Chan Rasjid wrote:ok, my nps is not too low and bad after all;
I said it was 350,000 as compared to that of Robbo's and SF's 1M nps; that was because my current program does eval() at all internal nodes "blindly"; it was just a simple plugging in of eval() just for testing; taking it away brought my nps to back to about 600,000 - 700,000 nps.
Rasjid
I doubt that the main reason for slowing the engine is an internal node evaluation. As previously mentioned, 70-80% of nodes are in the qsearch, so that the elimination of evals from all the internal nodes can not bring you more than 20-30% acceleration. I think that the evaluation of all internal nodes can not slow down the engine more than 10-15%.
bob wrote:
...
Mainly because that is only 10% of the nodes I suppose.
...
Internal evaluation of the node also save inchek test, and generating attacks within eval may be used to generate moves.

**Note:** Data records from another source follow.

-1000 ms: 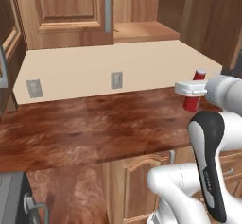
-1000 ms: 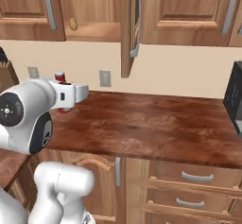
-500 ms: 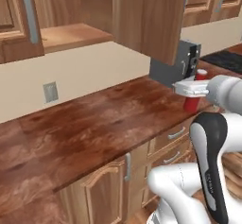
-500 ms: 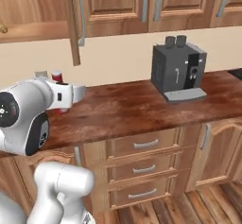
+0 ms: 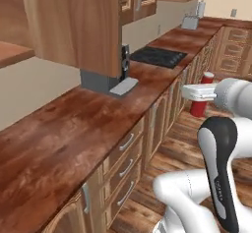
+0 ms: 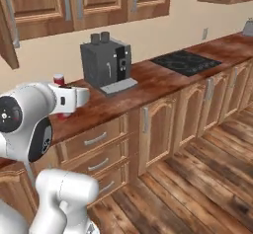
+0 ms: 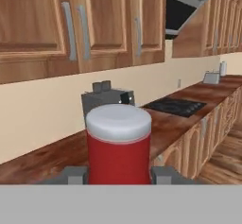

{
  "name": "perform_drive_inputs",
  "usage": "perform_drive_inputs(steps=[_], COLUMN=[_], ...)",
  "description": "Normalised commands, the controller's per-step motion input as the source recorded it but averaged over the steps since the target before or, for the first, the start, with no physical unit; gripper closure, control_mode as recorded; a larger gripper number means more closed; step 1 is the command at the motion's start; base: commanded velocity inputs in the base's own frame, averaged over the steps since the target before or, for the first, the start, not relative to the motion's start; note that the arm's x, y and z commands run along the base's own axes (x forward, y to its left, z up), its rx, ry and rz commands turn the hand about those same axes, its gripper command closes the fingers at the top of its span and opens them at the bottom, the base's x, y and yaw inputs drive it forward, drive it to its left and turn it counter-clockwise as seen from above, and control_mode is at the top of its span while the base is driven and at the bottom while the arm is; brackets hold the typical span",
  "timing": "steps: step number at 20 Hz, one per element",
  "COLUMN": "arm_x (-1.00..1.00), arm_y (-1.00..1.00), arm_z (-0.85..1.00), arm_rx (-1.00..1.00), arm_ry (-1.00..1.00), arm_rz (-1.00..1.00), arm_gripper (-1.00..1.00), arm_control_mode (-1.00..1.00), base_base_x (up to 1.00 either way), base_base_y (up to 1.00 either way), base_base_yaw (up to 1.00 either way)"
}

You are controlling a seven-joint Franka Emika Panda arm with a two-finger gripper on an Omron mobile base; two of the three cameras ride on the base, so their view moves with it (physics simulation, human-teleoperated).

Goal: The dining table condiment station is running low on ketchup. Refill the condiment station by opening the cabinet and taking the ketchup from the cabinet and placing it on the dining table.

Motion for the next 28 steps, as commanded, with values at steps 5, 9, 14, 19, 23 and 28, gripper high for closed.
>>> perform_drive_inputs(steps=[5, 9, 14, 19, 23, 28], arm_x=[0.00, 0.00, 0.00, 0.00, 0.00, 0.00], arm_y=[0.00, 0.00, 0.00, 0.00, 0.00, 0.00], arm_z=[0.00, 0.00, 0.00, 0.00, 0.00, 0.00], arm_rx=[0.00, 0.00, 0.00, 0.00, 0.00, 0.00], arm_ry=[0.00, 0.00, 0.00, 0.00, 0.00, 0.00], arm_rz=[0.00, 0.00, 0.00, 0.00, 0.00, 0.00], arm_gripper=[1.00, 1.00, 1.00, 1.00, 1.00, 1.00], arm_control_mode=[1.00, 1.00, 1.00, 1.00, 1.00, 1.00], base_base_x=[0.00, 0.00, 0.37, 0.88, 0.93, 0.71], base_base_y=[0.00, 0.00, -0.05, -0.39, -0.56, -0.93], base_base_yaw=[-0.95, -0.92, -0.76, -0.53, -0.41, -0.24])
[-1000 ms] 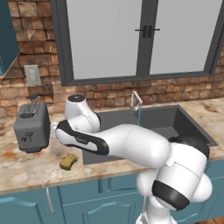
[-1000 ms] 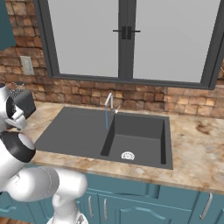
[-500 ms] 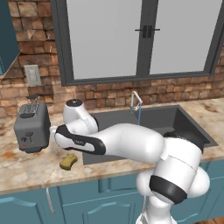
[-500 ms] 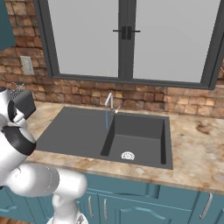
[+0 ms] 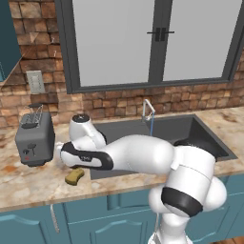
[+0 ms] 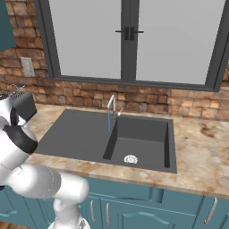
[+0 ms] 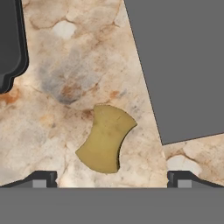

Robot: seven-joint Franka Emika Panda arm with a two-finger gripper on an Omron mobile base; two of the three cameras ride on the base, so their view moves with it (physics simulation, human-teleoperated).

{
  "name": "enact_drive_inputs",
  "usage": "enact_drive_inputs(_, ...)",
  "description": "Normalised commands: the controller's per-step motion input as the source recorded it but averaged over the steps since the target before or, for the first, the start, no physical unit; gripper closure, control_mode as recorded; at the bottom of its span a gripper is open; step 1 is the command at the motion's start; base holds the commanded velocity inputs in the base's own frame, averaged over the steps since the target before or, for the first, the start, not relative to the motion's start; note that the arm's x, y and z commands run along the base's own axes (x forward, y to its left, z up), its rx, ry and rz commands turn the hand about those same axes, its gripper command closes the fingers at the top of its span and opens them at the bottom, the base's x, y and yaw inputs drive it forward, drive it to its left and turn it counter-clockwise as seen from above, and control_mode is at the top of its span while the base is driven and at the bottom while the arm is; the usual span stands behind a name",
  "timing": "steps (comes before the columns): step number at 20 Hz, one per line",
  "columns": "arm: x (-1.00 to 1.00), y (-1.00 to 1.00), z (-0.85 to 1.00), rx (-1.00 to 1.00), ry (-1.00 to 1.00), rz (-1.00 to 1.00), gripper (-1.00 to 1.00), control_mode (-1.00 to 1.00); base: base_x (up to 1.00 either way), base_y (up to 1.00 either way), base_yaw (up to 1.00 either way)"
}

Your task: Soak the sponge with water for a few seconds and then drop it inside the sink.

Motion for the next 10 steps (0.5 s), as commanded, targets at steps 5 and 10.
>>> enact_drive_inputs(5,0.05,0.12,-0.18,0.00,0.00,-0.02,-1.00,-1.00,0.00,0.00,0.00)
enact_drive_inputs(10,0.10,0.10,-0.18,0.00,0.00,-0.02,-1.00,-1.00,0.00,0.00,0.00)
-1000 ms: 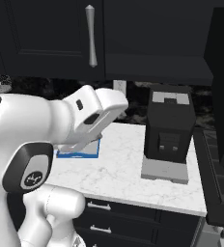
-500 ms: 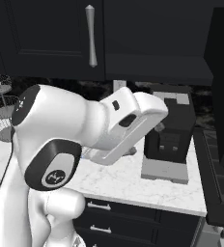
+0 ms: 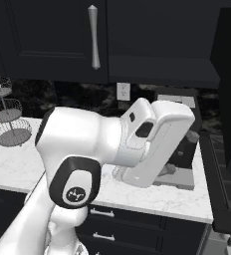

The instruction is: Pick the kettle from the counter and place it on the tray. Then pick the mug from the cabinet and place it on the tray. Then close the cabinet doors.

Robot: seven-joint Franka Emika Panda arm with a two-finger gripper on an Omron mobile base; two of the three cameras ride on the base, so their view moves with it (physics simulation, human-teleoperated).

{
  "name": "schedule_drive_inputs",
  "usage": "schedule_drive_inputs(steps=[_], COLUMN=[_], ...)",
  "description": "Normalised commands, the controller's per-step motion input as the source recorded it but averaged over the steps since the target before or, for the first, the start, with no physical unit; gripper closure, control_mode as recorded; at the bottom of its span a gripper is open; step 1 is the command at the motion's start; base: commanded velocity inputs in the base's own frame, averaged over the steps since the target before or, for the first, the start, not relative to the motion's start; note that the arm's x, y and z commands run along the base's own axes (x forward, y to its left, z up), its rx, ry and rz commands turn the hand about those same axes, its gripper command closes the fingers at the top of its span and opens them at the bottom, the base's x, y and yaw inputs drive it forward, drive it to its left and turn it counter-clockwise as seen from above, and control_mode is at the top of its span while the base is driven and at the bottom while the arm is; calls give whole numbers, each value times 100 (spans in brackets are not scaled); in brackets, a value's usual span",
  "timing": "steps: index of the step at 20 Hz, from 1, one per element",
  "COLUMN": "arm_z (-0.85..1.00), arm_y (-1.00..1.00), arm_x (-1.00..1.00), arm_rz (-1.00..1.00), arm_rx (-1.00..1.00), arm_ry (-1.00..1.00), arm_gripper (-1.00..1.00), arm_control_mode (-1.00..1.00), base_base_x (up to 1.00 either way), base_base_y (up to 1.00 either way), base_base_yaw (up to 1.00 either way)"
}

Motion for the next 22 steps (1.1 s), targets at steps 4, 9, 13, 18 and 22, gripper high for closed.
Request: schedule_drive_inputs(steps=[4,9,13,18,22], arm_z=[-2,1,16,20,13], arm_y=[-50,-41,-37,-32,-29], arm_x=[-26,-30,-21,-5,0], arm_rz=[-1,-8,-11,-4,0], arm_rx=[-22,-17,-8,0,0], arm_ry=[-5,0,2,1,0], arm_gripper=[-100,-100,-100,-100,-100], arm_control_mode=[-100,-100,-100,-100,-100], base_base_x=[0,0,0,0,0], base_base_y=[0,0,0,0,0], base_base_yaw=[0,0,0,0,0])
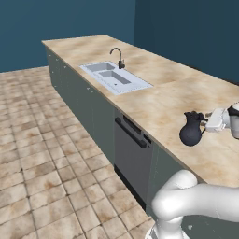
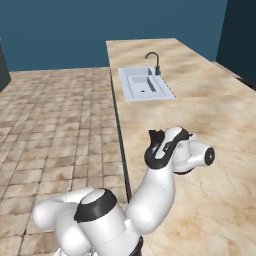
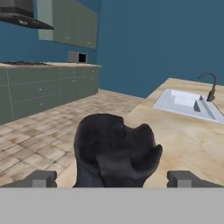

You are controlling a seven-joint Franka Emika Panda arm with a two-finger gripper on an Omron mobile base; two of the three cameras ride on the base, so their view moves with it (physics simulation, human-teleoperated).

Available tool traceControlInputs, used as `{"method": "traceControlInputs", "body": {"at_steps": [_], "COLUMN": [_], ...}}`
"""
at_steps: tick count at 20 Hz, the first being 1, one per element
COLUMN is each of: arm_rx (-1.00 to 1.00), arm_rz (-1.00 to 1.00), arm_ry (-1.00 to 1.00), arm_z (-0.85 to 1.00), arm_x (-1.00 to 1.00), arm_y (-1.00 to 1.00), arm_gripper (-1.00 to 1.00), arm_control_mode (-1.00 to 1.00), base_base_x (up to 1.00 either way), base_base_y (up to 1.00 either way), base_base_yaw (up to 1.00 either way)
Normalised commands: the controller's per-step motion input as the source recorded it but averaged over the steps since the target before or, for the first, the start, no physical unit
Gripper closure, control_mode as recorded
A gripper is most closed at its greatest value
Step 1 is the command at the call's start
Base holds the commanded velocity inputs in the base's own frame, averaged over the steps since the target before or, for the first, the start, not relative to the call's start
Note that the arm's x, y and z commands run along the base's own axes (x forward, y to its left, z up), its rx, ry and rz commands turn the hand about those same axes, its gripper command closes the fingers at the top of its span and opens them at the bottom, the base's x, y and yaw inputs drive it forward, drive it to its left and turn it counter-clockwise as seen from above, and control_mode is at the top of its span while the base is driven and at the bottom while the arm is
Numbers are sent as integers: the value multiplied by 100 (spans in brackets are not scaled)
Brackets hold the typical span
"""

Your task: Move the tangerine and dumpling from the second highest shelf to the top shelf to make space. Then, place the pitcher from the counter on the cleared second highest shelf.

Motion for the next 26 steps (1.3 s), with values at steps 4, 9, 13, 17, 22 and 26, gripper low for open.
{"method": "traceControlInputs", "body": {"at_steps": [4,9,13,17,22,26], "arm_rx": [1,1,0,0,0,0], "arm_rz": [0,0,0,0,1,1], "arm_ry": [0,0,0,2,4,6], "arm_z": [-9,-5,-2,-6,-18,-17], "arm_x": [14,9,4,0,0,0], "arm_y": [-9,-10,-2,1,15,17], "arm_gripper": [-100,-100,-100,-100,100,100], "arm_control_mode": [-100,-100,-100,-100,-100,-100], "base_base_x": [0,0,0,0,0,0], "base_base_y": [0,0,0,0,0,0], "base_base_yaw": [0,0,0,0,0,0]}}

How do you save the incheck test? I don't deal with check in the evaluation, that's a dynamic (rather than static) property best left to search. Generating attacks is not a high-cost thing if you are using bitboards.
bob wrote:
...
Mainly because that is only 10% of the nodes I suppose.
...
Internal evaluation of the node also save inchek test, and generating attacks within eval may be used to generate moves.
How do you save the incheck test? I don't deal with check in the evaluation, that's a dynamic (rather than static) property best left to search. Generating attacks is not a high-cost thing if you are using bitboards.
If you generate the mobility on a standard way (create an attacks mask, and then counting bits), then you can save the attacks masks for both sides, and use them to detect illegal moves, or moves that gives check. Not much but could be useful.
Chan Rasjid wrote:ok, my nps is not too low and bad after all;
I said it was 350,000 as compared to that of Robbo's and SF's 1M nps; that was because my current program does eval() at all internal nodes "blindly"; it was just a simple plugging in of eval() just for testing; taking it away brought my nps to back to about 600,000 - 700,000 nps.
Rasjid
I doubt that the main reason for slowing the engine is an internal node evaluation. As previously mentioned, 70-80% of nodes are in the qsearch, so that the elimination of evals from all the internal nodes can not bring you more than 20-30% acceleration. I think that the evaluation of all internal nodes can not slow down the engine more than 10-15%.
1) internal eval() called at all ply.
2) I have futility evaluation at start of eval(int beta){ }; beta is passed infi so no lazy evaluation for internal
eval(). Normal futility hit rates is only about 5-15%; so should not be much different from QS eval().
If the nps drop should be about 10-15% with internal nodes evaluation, then I am not sure why I have about 50%. This 50% is confirmed in playing games with other engines.